To teach the AI how to do this, the researchers couldn't just film real cars (that's too expensive and hard to sync perfectly). Instead, they built a giant digital sandbox using a simulator called CARLA.

  • The Analogy: Imagine a toy train set where you can control two trains. The researchers programmed these trains to drive around, meet at intersections, and pass each other.
  • The Data: They equipped each "train" (or agent) with four cameras: one looking forward, one backward, one left, and one right. They recorded thousands of hours of these two agents driving together in different weather (rain, sun, night) and different cities. This created a massive library of "paired" videos where the AI could learn: "When Agent A sees a tree on the left, Agent B must see that same tree on their right."

2. The "360-Degree" Trick

Most video AIs only look at one camera feed (like a single phone camera). But to understand a shared world, you need to know what's happening all around you.
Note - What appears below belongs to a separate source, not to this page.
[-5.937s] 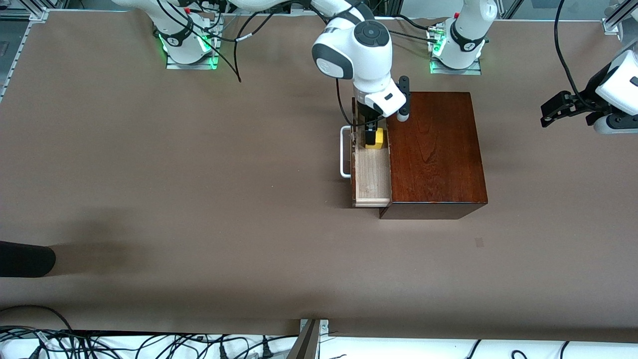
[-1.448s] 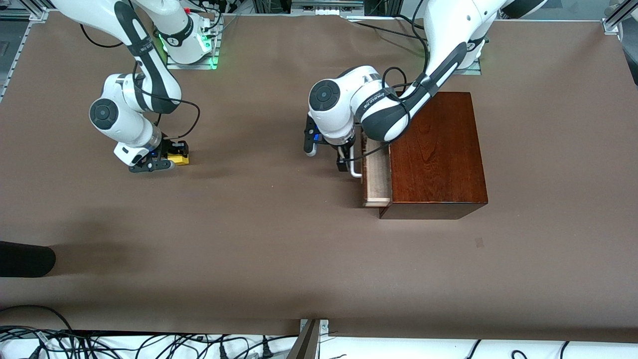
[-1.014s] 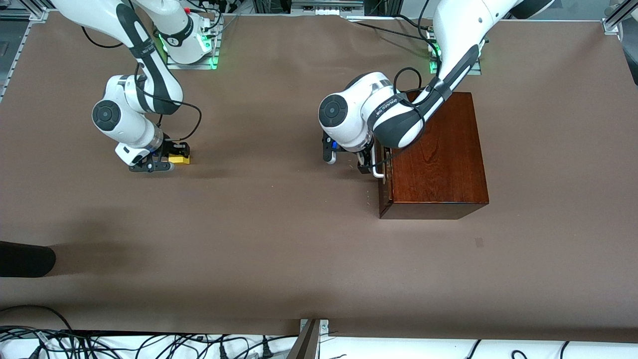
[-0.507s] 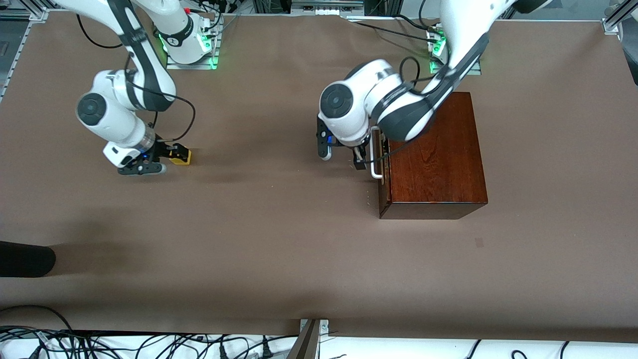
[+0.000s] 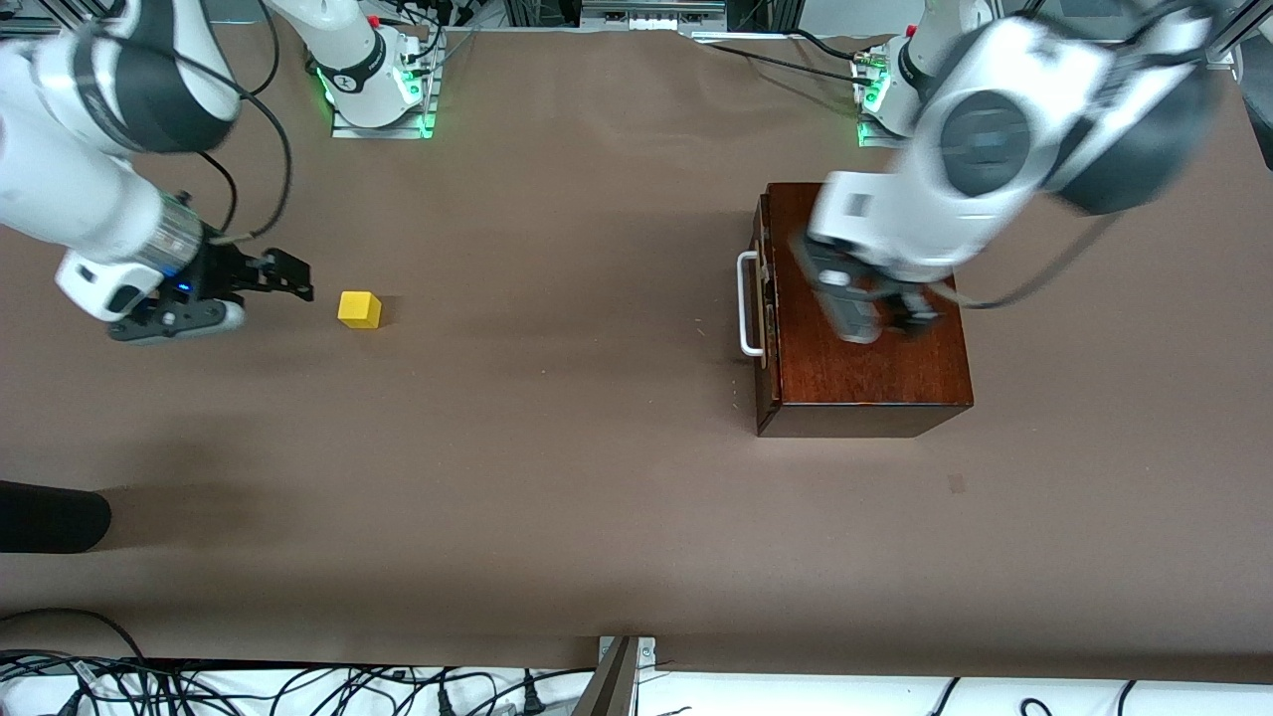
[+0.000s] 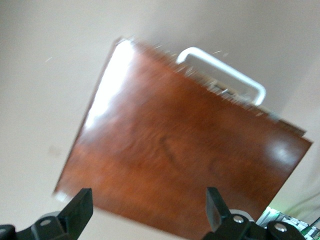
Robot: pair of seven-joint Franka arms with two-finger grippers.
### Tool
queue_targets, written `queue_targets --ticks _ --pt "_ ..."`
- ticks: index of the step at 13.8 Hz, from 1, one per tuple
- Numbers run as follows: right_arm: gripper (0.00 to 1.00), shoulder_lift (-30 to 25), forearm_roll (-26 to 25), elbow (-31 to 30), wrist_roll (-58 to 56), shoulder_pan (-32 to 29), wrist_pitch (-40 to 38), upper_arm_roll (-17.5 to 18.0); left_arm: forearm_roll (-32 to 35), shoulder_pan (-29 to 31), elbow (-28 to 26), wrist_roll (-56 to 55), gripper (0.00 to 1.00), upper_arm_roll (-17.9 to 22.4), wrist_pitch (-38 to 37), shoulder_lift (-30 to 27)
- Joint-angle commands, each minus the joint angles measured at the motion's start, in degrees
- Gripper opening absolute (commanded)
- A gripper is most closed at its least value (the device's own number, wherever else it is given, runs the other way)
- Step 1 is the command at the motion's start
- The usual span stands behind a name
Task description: Open drawer, take yellow block, close drawer
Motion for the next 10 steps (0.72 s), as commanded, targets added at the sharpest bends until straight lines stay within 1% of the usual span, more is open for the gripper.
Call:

  • The Analogy: Imagine trying to understand a conversation in a room by only listening to one person's voice. It's confusing. ShareVerse takes the four camera feeds (Front, Back, Left, Right) of one agent and stitches them together into one giant, panoramic video strip.
  • Why it helps: This forces the AI to understand the geometry of the whole car's surroundings at once. It ensures that if the car turns left, the "Back" camera view changes logically to match the "Front" view. It keeps the internal world consistent.

3. The "Telepathic" Connection

This is the most magical part. How does Agent A know what Agent B is doing so they don't crash into each other in the simulation?

  • The Analogy: Imagine two people wearing blindfolds, but they are holding hands. If one person moves their hand, the other feels it immediately. ShareVerse adds a special "Cross-Agent Attention" module. This acts like a telepathic link between the two agents.
  • How it works: When the AI generates a video for Agent A, it doesn't just look at Agent A's camera. It "whispers" the information from Agent B's camera into the process. If Agent B is driving a red truck into the intersection, Agent A's video will automatically generate that red truck appearing in front of them, even if Agent A hasn't turned their camera to look at it yet. They are building the same reality together.

4. The Result: A Consistent Reality

When you run ShareVerse, you get a 49-second video (which is quite long for AI) where:

  • You see the world from your car's perspective.
  • Your Friend sees the world from their car's perspective.
  • Crucially: If you both look at the same building, it looks the same. If you both see a pedestrian crossing the street, they are in the exact same spot in both videos.

Why Does This Matter?

Right now, AI video generators are great at making cool, single-person movies. But for the future of robots, self-driving cars, or multiplayer games, we need systems where multiple entities can exist in the same space without the world "glitching" or changing shape depending on who is looking.

ShareVerse is the first step toward an AI that can simulate a shared reality, where multiple intelligent agents can drive, fly, or walk together in a world that feels real and consistent for everyone involved. It's like moving from a world where everyone is dreaming alone, to a world where everyone is awake in the same dream.